Baseler quälen, seit sie zwei Jahre alt ist, bohrende Schmerzen in all ihren Gelenken. Manche mussten schon ausgetauscht werden, weil sie so stark beschädigt waren. Damit nicht noch mehr kaputt geht, bekommt sie seit vielen Jahren Glucocorticoide. Vor einigen Wochen brach jedoch ihr Wadenbein, ohne dass sie irgendwo gegengestoßen wäre. Der Grund ist eine Nebenwirkung der Therapie: Baseler hat brüchige Knochen.
„So viel wie nötig, aber so wenig wie möglich“
Anders als manche anderen Entzündungshemmer sind Glucocorticoide in der Lage, direkt in die Körperzellen zu gelangen. Sie heften sich an einen im Zellinneren gelegenen Rezeptor, eine Art Wächter der Zelle. Gemeinsam mit ihm gelangen sie als Komplex in den Zellkern – und beeinflussen dort, wie die Erbinformation abgelesen wird. Konkret halten sie Körperzellen davon ab, Entzündungsmediatoren zu bilden, also Stoffe, die Entzündungen auslösen und aufrechterhalten. Gleichzeitig helfen sie dem Körper, selbst Entzündungen zu hemmen. Besser kann man gegen Entzündungen kaum vorgehen. Aber: „Leider verändern Glucocorticoide nicht nur Entzündungsprozesse, sondern greifen zum Beispiel auch in den Stoffwechsel ein“, sagt Buttgereit – daher haben sie manchmal Nebenwirkungen.

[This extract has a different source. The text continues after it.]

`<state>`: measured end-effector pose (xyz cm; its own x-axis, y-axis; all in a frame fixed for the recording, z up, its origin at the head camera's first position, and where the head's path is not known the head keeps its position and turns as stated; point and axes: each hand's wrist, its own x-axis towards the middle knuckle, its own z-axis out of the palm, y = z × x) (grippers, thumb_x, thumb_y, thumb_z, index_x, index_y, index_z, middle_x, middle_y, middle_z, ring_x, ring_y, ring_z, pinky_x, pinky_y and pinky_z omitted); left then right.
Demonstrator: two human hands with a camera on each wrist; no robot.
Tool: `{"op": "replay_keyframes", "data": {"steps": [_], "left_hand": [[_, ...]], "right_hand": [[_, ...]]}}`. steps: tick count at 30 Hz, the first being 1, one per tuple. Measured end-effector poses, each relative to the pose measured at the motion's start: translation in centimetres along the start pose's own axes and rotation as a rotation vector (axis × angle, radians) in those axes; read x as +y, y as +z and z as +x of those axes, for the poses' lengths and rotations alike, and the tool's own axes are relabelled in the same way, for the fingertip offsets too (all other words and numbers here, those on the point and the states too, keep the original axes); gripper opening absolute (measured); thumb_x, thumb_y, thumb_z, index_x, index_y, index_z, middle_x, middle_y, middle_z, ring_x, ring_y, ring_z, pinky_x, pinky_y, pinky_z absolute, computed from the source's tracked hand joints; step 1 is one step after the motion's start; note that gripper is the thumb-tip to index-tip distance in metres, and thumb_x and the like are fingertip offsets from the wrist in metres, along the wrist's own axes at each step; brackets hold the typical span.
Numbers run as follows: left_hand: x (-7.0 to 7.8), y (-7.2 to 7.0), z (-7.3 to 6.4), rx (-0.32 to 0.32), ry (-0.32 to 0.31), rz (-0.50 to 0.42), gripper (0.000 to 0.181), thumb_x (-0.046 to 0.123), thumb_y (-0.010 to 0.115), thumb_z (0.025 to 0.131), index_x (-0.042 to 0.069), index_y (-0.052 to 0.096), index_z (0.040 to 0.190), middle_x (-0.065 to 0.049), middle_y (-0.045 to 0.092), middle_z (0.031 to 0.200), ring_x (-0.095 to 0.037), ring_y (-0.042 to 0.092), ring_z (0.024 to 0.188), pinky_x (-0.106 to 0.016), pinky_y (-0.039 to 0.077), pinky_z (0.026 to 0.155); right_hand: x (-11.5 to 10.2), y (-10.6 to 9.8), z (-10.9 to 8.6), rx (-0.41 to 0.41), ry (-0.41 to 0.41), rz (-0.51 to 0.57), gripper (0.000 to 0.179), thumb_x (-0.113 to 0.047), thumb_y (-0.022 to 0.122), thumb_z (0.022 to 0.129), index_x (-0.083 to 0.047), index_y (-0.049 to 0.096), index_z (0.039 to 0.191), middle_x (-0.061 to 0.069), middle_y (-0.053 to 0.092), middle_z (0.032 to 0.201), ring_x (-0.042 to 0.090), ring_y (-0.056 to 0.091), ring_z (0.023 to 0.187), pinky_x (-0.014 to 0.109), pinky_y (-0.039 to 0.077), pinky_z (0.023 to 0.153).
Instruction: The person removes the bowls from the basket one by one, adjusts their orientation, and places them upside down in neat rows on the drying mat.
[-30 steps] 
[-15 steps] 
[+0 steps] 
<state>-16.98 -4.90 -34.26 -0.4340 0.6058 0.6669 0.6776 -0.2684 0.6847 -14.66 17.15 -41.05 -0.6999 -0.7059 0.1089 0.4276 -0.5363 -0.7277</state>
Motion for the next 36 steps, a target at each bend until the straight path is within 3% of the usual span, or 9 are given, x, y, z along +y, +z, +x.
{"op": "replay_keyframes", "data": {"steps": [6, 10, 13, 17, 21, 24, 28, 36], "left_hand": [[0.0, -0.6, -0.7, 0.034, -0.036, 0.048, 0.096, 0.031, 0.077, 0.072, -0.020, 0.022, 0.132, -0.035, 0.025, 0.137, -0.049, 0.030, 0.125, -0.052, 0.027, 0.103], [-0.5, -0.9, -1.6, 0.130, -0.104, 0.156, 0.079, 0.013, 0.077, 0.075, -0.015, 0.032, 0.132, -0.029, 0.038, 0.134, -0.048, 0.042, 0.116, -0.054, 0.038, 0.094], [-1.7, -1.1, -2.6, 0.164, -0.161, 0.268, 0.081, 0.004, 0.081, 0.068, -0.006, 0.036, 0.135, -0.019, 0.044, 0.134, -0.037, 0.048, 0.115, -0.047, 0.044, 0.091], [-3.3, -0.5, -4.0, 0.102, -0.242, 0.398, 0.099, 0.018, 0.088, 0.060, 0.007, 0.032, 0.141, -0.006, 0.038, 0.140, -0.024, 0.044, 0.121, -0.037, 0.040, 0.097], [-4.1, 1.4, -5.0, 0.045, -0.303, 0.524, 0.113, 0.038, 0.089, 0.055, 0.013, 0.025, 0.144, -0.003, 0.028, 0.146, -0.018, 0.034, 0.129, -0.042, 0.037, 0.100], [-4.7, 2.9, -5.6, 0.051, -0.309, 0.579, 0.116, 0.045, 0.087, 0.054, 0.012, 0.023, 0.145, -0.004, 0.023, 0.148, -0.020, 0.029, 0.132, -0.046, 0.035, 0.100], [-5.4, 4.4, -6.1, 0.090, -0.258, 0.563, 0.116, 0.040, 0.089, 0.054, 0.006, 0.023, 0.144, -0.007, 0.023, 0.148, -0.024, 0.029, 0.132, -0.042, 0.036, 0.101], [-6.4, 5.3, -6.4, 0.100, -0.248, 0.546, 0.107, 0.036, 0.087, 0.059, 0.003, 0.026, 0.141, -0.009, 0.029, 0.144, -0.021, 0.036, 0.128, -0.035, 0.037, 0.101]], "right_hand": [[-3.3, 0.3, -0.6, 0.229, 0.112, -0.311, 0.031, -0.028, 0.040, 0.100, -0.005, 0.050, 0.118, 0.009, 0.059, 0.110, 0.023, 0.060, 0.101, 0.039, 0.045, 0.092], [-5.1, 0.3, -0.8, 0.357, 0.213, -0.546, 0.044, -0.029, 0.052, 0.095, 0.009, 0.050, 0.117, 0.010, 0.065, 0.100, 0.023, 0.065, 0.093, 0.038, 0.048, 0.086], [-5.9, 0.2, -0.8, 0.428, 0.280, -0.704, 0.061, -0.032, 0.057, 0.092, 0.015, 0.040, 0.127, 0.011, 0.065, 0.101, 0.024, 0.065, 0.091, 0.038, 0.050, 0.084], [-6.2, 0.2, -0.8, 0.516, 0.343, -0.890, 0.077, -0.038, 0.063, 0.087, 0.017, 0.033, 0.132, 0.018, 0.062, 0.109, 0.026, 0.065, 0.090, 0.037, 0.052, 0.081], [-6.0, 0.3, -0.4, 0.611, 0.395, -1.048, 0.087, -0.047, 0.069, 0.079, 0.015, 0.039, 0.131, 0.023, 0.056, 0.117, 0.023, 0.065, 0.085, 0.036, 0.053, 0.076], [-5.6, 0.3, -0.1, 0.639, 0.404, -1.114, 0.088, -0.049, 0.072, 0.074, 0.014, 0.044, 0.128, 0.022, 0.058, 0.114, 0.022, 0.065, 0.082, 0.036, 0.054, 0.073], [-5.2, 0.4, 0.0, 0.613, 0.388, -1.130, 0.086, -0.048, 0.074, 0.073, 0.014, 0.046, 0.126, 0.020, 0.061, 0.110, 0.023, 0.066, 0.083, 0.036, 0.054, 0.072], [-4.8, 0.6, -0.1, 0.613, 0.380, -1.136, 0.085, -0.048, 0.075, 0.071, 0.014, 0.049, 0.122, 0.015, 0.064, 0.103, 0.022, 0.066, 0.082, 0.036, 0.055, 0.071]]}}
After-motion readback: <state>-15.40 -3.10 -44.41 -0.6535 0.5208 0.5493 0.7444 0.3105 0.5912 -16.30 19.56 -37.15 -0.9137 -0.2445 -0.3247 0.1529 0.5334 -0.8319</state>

Neben Osteoporose wie bei Baseler können Patienten, die über einen längeren Zeitraum Glucocorticoide nehmen müssen, einen Diabetes mellitus entwickeln. Andere bekommen Probleme mit den Augen – zum Beispiel einen Grauen oder Grünen Star. Weil das Immunsystem heruntergeregelt wird, sind die Patienten zudem infektanfälliger. Auch das Risiko für Herz- und Gefäßerkrankungen ist erhöht.
Die größte Angst haben Patienten allerdings vor einer Nebenwirkung, die eigentlich nicht gefährlich ist, sagt Buttgereit: dem sogenannten Cushing-Syndrom. Betroffene nehmen vor allem in der Körpermitte zu und bekommen unter anderem ein Vollmondgesicht und einen Stiernacken. „Diese äußerlichen Veränderungen können sehr belastend sein.“
So wie bei allen anderen Medikamenten gilt aber auch hier: Die Dosis macht das Gift. „Wir geben immer so viel wie nötig, aber so wenig wie möglich“, sagt Buttgereit. Fünf Milligramm des gängigsten Präparates Prednisolon pro Tag helfen bei den meisten Menschen mehr, als sie schaden, sagt Buttgereit. Nimmt jemand allerdings länger als ein halbes Jahr lang mehr als zehn Milligramm, richte das meist mehr Schaden an, als es nutzt. Grundsätzlich sei das Ziel, Glucocorticoide früher oder später wieder zu reduzieren und dann ganz abzusetzen, stellt Buttgereit klar. Allerdings funktioniere das eben nicht immer.
Mit Kalzium und Vitamin D Folgeerkrankungen vorbeugen
Gudrun Baseler zum Beispiel wird auch weiterhin mit Glucocorticoidpräparaten behandelt. „Dass ich überhaupt morgens aus dem Bett komme, dass ich arbeiten gehen und mich auch mal mit Freunden treffen kann, verdanke ich diesem Wirkstoff“, sagt sie. Mögliche Nebenwirkungen nimmt sie dafür in Kauf.
Patienten, die so wie Baseler regelmäßig Glucocorticoidpräparate nehmen müssen, können jedoch auch selbst etwas tun, um unerwünschte Wirkungen einzudämmen. Osteoporose etwa beugen Betroffene vor, wenn sie sich kalziumhaltig ernähren und viel Sport treiben, sagt Sellerberg: „Kalzium ist in Milchprodukten und Fisch enthalten.“ Auch Vitamin D ist wichtig für die Knochen. Dafür sind fetter Seefisch und Avocados ein guter Lieferant. Außerdem wandelt die Haut UV-Strahlung in Vitamin D um. „Wir raten, mindestens 30 Minuten täglich rauszugehen, am Wochenende auch mehr“, sagt Buttgereit. Wichtig sei auch, nicht zu rauchen – übrigens unabhängig von der Glucocorticoidtherapie: Zigarettenrauch erhöht nicht nur das Risiko an Rheuma zu erkranken, es verschlimmert die Krankheit auch zusätzlich.